W Swietłogorsku w obwodzie kaliningradzkim zostało podpisane porozumienie między Polską a Rosją w sprawie zniesienia ponad dwuletniego embarga w handlu mięsem. W sprawie jego zniesienia porozumieli się w ubiegłym tygodniu ministrowie rolnictwa obu krajów: Aleksiej Gordiejew i Marek Sawicki.
Oznacza to, że już jutro mięso do Rosji mogą sprzedawać zakłady, które mają podpisane kontrakty i umowy handlowe, a wcześniej przeszły kontrolę rosyjskich weterynarzy. Takich zakładów jest około 50.
Następne mogą je wysyłać, po kolejnych rosyjskich kontrolach, które niedługo nie będą już potrzebne - mówi minister Marek Sawicki. Ze strony rosyjskiej jest intencja, żeby w krótkim czasie uznawać nasze świadectwa weterynaryjne. Sawicki dodaje też, że już w połowie stycznia Rosja powinna znieść także embargo na polskie produkty roślinne.
Rosja wprowadziła embargo na polskie mięso i produkty pochodzenia roślinnego w listopadzie 2005 r. Początkowo rozmowy w sprawie wznowienia eksportu mięsa prowadzone były między polskimi i rosyjskimi służbami weterynaryjnymi, nie przyniosły jednak rezultatu.
Zdaniem polskich służb weterynaryjnych, Rosjanie postawili wówczas Polsce warunki niemożliwe do spełnienia. Chodziło o ustanowienie przez nasz kraj przejść granicznych, przez które eksportowane byłoby mięso. Drugim warunkiem był obowiązek kontrolowania przez Polskę wszystkich towarów mięsnych pochodzących z krajów Unii.
W pierwszej połowie grudnia ministrowie rolnictwa Polski i Rosji porozumieli się w Moskwie w sprawie zniesienia rosyjskiego embarga na polskie mięso.

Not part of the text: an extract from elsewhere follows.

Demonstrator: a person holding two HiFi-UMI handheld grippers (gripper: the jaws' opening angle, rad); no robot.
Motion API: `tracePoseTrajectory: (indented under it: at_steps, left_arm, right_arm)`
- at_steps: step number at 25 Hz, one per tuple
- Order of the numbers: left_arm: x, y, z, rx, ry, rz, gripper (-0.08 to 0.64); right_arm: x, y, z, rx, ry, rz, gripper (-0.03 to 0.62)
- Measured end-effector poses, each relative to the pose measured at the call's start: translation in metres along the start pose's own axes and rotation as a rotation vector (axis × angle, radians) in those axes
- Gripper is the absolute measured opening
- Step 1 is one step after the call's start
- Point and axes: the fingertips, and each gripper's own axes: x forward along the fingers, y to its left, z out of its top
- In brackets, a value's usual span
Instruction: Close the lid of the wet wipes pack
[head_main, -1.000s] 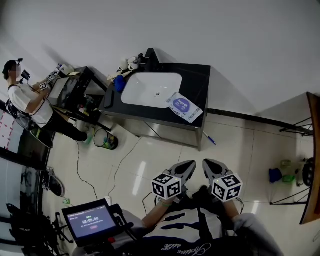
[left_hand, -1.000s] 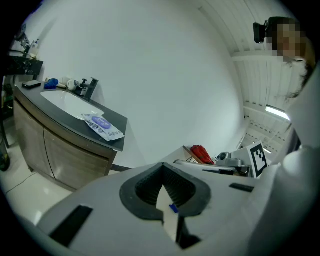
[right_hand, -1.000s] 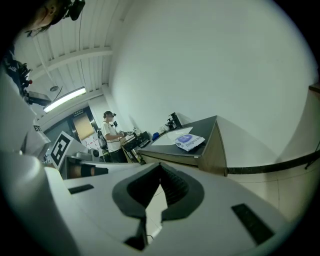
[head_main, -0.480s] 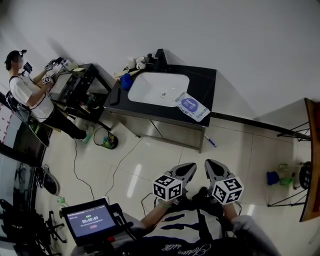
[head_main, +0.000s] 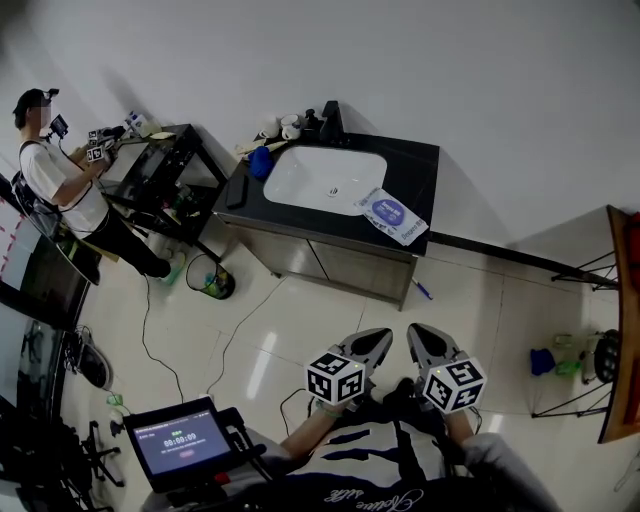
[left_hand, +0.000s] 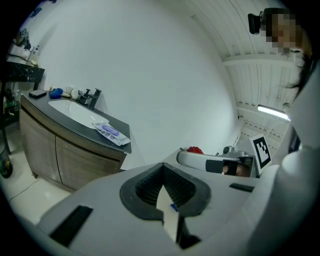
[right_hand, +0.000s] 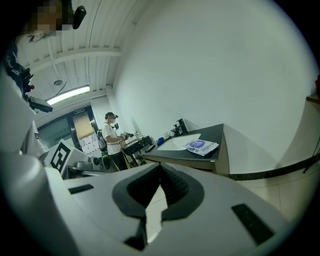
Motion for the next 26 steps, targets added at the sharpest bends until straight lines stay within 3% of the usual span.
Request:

Strona rosyjska uzależniła wznowienie handlu mięsem od podpisania memorandum po spotkaniu ekspertów weterynaryjnych.
Jeśli chodzi o rosyjskie ograniczenia w imporcie polskich produktów roślinnych - Rosja nie uznaje polskich certyfikatów fitosanitarnych od połowy listopada 2005 r. Rosjanie wskazywali na 37 wyrytych sfałszowanych świadectw fitosanitarnych.